Even union leaders’ official demands would maintain poverty-level wages for thousands of workers. While employers’ associations are demanding that wage increases be kept at 0.8 percent—which the unions have themselves noted would amount to a wage increase of €9 per month for a hospitality worker—the unions are demanding 1.4 percent. By the same calculation, this amounts to €15 extra.
This when social conditions, in Belgium, as across the European Union, are explosive. While it is presented internationally in the media as a country of relative prosperity, supposedly emblematic of the social benefits of the European Union, social inequality is rapidly rising while living conditions for broad masses of workers continue to deteriorate.
A report published last October by the European statistical agency Eurostat revealed that 20 percent of the population, or 2.3 million people, is threatened with poverty or social exclusion. Over one in eight Belgians lived in a household with a very low level of employment, a rate that is higher than the European average of 9.3 percent.
In the capital, Brussels, more than one-third of the population lives on an income below the official poverty line, which is set at just €260 a week for a single person, or €546 a week for a family of four. One in five people received social assistance in Brussels. In the southern Wallonia region, one person in four is threatened with poverty; over 20 percent live below the poverty line. For single-parent households, the poverty rate is 46.7 percent.

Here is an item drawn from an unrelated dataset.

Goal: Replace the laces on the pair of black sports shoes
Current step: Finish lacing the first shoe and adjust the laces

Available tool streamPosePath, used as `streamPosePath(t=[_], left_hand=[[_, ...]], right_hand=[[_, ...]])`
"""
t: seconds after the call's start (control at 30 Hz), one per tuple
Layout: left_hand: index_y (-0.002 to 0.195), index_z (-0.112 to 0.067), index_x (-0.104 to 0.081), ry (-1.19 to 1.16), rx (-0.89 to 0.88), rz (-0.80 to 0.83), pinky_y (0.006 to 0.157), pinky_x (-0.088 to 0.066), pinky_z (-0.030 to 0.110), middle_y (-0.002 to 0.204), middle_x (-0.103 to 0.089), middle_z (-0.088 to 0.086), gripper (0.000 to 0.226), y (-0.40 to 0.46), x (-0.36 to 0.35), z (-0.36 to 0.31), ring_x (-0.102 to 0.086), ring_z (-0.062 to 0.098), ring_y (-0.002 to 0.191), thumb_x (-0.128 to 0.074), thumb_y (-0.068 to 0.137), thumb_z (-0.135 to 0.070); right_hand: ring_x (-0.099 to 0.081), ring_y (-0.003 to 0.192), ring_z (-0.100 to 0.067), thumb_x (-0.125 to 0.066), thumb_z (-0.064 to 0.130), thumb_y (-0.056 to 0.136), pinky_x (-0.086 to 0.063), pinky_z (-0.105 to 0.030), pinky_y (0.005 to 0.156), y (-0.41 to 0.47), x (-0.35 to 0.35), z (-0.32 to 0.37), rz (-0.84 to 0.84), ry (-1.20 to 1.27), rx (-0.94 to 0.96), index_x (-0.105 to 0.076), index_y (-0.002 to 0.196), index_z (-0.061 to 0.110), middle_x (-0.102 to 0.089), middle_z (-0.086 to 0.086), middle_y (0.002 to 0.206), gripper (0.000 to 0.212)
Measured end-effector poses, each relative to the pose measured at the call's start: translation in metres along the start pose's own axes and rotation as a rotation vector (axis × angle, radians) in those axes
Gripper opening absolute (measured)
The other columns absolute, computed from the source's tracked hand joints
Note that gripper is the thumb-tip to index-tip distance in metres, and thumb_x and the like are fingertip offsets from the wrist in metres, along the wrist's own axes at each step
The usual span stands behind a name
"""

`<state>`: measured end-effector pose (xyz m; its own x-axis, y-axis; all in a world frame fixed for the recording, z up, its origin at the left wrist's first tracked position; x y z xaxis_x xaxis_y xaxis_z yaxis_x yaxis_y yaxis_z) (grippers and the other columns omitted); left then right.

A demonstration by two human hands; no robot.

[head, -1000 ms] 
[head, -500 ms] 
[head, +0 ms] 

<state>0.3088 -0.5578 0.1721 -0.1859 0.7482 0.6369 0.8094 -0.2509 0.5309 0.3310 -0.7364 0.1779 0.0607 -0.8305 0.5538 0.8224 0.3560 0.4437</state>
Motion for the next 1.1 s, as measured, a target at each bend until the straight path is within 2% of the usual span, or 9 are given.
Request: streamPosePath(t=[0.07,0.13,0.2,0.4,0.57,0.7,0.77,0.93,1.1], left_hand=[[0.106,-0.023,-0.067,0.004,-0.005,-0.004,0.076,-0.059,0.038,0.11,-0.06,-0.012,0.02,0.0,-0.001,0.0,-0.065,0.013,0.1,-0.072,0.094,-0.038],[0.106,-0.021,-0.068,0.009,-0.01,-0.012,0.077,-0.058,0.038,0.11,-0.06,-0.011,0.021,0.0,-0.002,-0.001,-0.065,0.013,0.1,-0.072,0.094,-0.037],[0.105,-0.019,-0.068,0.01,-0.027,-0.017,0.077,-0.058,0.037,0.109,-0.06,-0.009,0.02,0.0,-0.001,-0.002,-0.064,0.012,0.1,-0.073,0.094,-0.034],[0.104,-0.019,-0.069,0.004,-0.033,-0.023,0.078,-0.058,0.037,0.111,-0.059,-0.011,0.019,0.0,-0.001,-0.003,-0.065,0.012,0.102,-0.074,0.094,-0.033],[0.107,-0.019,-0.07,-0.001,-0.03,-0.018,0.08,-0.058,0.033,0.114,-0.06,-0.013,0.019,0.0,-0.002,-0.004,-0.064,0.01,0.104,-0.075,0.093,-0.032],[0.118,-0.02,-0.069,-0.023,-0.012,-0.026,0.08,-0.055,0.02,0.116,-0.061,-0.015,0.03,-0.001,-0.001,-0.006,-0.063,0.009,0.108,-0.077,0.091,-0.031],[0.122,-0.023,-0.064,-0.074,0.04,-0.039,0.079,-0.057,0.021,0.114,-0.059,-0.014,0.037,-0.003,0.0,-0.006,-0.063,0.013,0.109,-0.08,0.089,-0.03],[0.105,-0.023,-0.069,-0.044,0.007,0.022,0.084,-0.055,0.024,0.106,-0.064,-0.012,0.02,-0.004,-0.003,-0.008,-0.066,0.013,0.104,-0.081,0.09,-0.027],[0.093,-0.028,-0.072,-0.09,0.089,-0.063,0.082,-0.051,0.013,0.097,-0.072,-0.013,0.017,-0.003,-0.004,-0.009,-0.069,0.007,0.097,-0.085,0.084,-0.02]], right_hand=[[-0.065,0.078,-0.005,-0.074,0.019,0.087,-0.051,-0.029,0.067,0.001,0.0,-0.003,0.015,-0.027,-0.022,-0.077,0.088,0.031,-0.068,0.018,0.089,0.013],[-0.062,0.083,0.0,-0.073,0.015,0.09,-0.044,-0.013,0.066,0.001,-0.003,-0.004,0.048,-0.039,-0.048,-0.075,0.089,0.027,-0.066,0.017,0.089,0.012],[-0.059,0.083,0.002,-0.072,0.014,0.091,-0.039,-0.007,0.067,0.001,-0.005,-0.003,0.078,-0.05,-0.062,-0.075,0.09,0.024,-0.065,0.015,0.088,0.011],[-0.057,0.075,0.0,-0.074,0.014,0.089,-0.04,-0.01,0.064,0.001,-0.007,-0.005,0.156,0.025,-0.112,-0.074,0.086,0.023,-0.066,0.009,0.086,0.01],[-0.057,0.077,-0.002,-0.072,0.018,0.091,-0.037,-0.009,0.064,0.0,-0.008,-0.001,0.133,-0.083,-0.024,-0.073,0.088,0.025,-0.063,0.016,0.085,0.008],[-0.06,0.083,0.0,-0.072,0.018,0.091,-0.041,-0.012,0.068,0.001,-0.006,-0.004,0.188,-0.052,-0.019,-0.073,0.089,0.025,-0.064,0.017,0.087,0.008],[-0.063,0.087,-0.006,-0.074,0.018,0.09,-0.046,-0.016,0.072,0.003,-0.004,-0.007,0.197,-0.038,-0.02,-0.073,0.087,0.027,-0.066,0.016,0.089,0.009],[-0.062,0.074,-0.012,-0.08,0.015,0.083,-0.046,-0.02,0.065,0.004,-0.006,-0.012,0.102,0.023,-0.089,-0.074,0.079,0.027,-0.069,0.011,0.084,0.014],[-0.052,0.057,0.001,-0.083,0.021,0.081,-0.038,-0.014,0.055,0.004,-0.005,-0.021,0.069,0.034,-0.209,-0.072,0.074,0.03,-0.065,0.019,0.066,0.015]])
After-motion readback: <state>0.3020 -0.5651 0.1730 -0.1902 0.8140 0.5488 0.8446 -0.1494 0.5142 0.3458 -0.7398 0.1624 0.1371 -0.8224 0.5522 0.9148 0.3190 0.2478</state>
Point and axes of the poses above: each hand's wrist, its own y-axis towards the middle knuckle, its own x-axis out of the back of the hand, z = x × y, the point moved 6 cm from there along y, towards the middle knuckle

Following PS austerity cuts under di Rupo, the Michel government which came to power in 2014 has launched a brutal austerity offensive, including 20 percent cuts to cultural and scientific budgets, privatizations, and pension cuts. The government’s 2016-2017 labor laws ended the 38-hour work week and tied pension levels more directly to the number of years worked, paving the way for raising the retirement age.
In contrast, Michel’s 2018 military budget includes a five-fold increase in non-budgeted military allocations, with €9.2 billion spending on military equipment between 2020 and 2030.
For workers seeking to take forward a struggle, the critical question remains taking the fight out of the hands of the pro-corporate trade unions. Workers need their own, independent organizations, rank-and-file committees in every workplace, democratically controlled by and for workers themselves. Such committees would enable workers to reach out and unify their struggle with their class brothers and sisters across Europe.